– Почто машете лапами?! Убирать небось мне придется! Чтоб вам гореть в огне!

Соня стояла рядом с Фейгой, не сводя с происходящего глаз.

– Панове, прошу вас! Не надо делать бедлам! – кричал Лейба, мечась между полицейскими. – Кто даст мне денег на ремонт? На чем будут спать мои несчастные дети? Не надо ломать мебель, панове! Не крушите стены! Скажите, что ищете, и я вам все выложу на блюдечке, панове!

На него не обращали никакого внимания, пару раз сильно толкнули, а худощавый полицейский ударил его так, что Лейба отлетел к своим детям.

– Вот, – жалостливо объяснил он высокой Фейге, – твой отец обращается к ним как к людям, а они бьют его как скотину.

– Так они сами ведут себя как скотина! – не выдержала Матрена.

– Сейчас же замолчи! – прикрикнул на нее Лейба.

Соня придвинулась к отцу, одними губами спросила:

– Они что-нибудь найдут?

Отец бросил на нее испуганный взгляд, едва заметно отрицательно повел головой. К ним тут же быстро подлетел худощавый господин.

– О чем ты спросила у папы, девочка?

Соня молчала, глядя на пана большими немигающими глазами.

– Она спросила, – вмешался Лейба, – может ли отлучиться по-маленькому.

– Я не пана спрашиваю, а панну. Что панна сказала своему папе?

Соня молчала.

– По-маленькому она хочет, – снова вмешалась Матрена. – По-маленькому, пан офицер!

– Матрена! – взорвался Лейба.

– Ой, не орите вы на меня, если полицейских испугались, – отмахнулась та.

– Пан начальник, – подала голос Фейга, – оставьте ребенка в покое.

– Не мешайте, пани. Я веду допрос.

– У вас дети есть? – не отставала Фейга.

– Есть, двое, – ответил полицейский. – А при чем тут это?

– Окажись они в положении этого ребенка, они бы не только описались, но и обкакались.

Соня хохотнула в кулачок, Лейба испуганно взглянул на старшую дочь, а Евдокия от противоположной двери укоризненно покачала головой.

* * *

Была глубокая ночь. В доме стоял полнейший бедлам – все было разбросано, развалено, разрушено. Из домочадцев никто не спал: ни Евдокия, ни Фейга, ни Соня. Дети сидели на обломках кровати, мачеха продолжала стоять в дверном проеме. Матрена расставляла по местам какие-то вещи. Все наблюдали за допросом, который вел господин в цивильной одежде.

За спиной Лейбы стояли несколько полицейских, сам он сидел на обломках, которые с трудом можно было назвать стулом. Человек в цивильном расположился напротив. Он смотрел на старого еврея внимательно, с нескрываемой неприязнью.

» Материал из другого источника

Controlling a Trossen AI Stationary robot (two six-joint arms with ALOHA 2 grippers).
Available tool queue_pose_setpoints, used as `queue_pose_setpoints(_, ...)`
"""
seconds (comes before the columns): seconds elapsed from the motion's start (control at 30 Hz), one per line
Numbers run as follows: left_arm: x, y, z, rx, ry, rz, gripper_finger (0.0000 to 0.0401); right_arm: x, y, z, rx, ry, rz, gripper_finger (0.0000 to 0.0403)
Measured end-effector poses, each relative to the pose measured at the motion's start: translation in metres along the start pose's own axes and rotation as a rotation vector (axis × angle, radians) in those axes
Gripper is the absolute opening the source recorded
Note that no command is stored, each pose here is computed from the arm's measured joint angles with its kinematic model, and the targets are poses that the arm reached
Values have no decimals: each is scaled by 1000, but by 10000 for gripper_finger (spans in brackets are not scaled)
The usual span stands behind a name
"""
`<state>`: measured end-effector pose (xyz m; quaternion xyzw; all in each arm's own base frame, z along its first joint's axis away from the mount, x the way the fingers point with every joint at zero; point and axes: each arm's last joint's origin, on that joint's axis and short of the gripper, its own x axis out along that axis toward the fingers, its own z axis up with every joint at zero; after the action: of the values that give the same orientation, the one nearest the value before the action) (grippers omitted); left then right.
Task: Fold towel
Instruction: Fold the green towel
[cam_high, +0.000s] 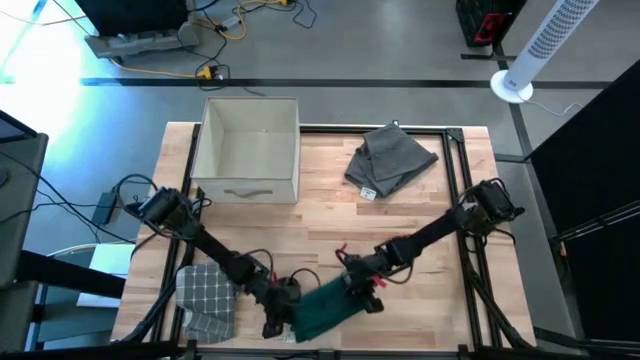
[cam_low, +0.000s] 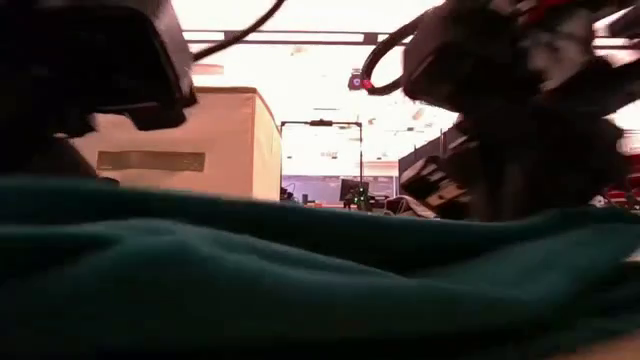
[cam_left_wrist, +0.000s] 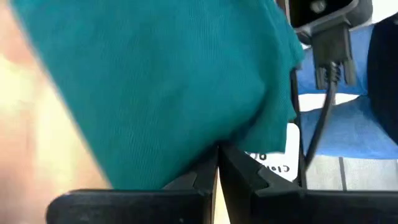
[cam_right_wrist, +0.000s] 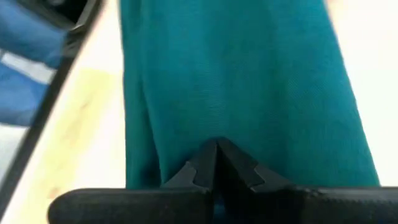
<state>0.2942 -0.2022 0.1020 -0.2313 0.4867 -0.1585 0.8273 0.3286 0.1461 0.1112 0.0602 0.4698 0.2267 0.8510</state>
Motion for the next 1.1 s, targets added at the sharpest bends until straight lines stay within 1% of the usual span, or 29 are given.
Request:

– Ну что, пан Лейба? Будем признаваться или в очередной раз морочить голову?

Тот виновато улыбнулся, с готовностью кивнул.

– Конечно признаваться, пан офицер. Только сначала объясните, в чем я должен признаться?

– В который раз вы меня видите?

– В своем доме?

– Да, в вашем доме.

– Наверное, в первый… Знаете, я старый больной человек, и у меня плохая память на лица. Особенно на такие.

– Напомню, в пятый. Загадка: почему это я так часто к вам наведываюсь со своими людьми?

Лейба пожал плечами, улыбнулся:

– Наверно, кто-то вам здесь понравился. Может, даже моя старшая дочь.

Пан офицер перевел брезгливый взгляд на напрягшуюся Фейгу, придвинулся почти вплотную к Лейбе, свистящим шепотом сообщил:

– Скупка ворованного, перепродажа, контрабанда. Фальшивые деньги. Все это висит на тебе. И я поймаю тебя, Лейба. Сегодня не поймал – поймаю завтра.

Тот захлопал ладонями по тощим ляжкам, поднял глаза к потолку, забормотал:

– Боже мой, боже мой, за что ты меня так наказываешь? – И с недоумением спросил офицера: – Хотелось бы знать, кто наговорил вам обо мне столько глупостей?

– У заборов есть уши, а у домов глаза.